TO DO
Without the pictures, repeat the listing character for character.

DATASET CONTENT
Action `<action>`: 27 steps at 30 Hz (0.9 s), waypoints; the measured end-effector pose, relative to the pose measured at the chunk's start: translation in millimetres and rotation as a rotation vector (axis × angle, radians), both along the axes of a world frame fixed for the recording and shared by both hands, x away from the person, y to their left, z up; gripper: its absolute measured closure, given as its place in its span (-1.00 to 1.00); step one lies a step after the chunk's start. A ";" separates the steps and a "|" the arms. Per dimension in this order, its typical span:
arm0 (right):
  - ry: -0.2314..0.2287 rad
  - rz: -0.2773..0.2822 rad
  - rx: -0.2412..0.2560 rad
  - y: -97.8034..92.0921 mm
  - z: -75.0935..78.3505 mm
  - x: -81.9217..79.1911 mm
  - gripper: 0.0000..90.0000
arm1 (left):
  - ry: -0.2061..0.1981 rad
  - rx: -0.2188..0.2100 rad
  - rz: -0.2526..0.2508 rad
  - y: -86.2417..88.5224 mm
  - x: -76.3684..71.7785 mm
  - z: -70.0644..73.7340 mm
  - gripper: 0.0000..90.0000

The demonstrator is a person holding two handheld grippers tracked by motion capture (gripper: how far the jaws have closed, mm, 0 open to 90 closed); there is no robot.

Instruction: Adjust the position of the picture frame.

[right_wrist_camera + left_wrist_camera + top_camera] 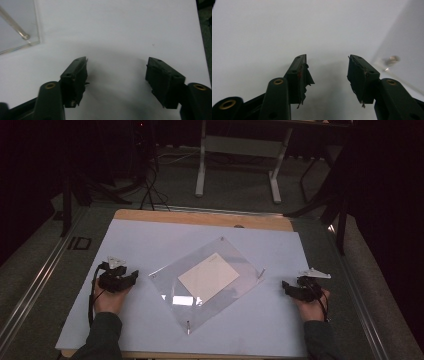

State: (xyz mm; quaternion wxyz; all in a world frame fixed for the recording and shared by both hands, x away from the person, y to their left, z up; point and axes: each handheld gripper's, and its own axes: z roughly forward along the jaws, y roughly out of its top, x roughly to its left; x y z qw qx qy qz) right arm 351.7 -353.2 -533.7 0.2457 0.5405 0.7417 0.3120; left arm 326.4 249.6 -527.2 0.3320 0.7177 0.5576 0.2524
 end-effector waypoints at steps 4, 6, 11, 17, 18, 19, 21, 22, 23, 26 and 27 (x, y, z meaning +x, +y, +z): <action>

WRITTEN REPLY
Action `<action>`: 27 steps at 30 Hz (0.9 s), waypoints; the measured end-effector pose, relative to the pose measured at the chunk's start: translation in millimetres and rotation as a rotation vector (axis × angle, radians), both along the axes of a world frame fixed for the recording and shared by both hands, x away from the person, y to their left, z up; gripper: its absolute measured closure, given as its place in its span (-1.00 to 1.00); step one lies a step after the chunk's start. A ";" separates the steps and a "|" the arms. Per dimension in this order, its typical span:
arm0 (right):
  - ry: -0.2314..0.2287 rad
  - rz: -0.2773..0.2822 rad
  - rx: -0.2412..0.2560 rad
  - y: -97.8034..92.0921 mm
  - z: -75.0935..78.3505 mm
  - x: -81.9217..79.1911 mm
  - gripper: 0.0000..90.0000
arm1 (left):
  - ry: -0.2061..0.1981 rad
  - rx: -0.2188..0.2100 rad
  - rz: -0.2526..0.2508 rad
  - y: -86.2417..88.5224 mm
  - x: -76.3684..71.7785 mm
  - z: -70.0644..73.7340 mm
  - gripper: 0.0000..90.0000

The demonstrator is a person holding two handheld grippers tracked by motion capture (gripper: how far the jaws have closed, mm, 0 open to 90 closed); there is no robot.

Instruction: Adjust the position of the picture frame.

[right_wrist_camera + left_wrist_camera + top_camera] 

State: (xyz mm; quaternion wxyz; all in a world frame fixed for the recording and shared by both hands, x away from the person, y to their left, z up; point and axes: each handheld gripper's, and its own axes: z roughly forward along the jaws, y roughly out of its top, x roughly to its left; x y z qw qx qy qz) right arm 351.7 -353.2 -533.7 0.2457 0.5405 0.7417 0.3120; left arm 326.4 249.6 -527.2 0.3320 0.7177 0.5576 0.2524
 end-effector waypoints at steps 4, 6, 11, 17, 18, 19, 21, 22, 23, 26 and 27 (x, y, z meaning +x, +y, +z): <action>

This response contains the complete answer.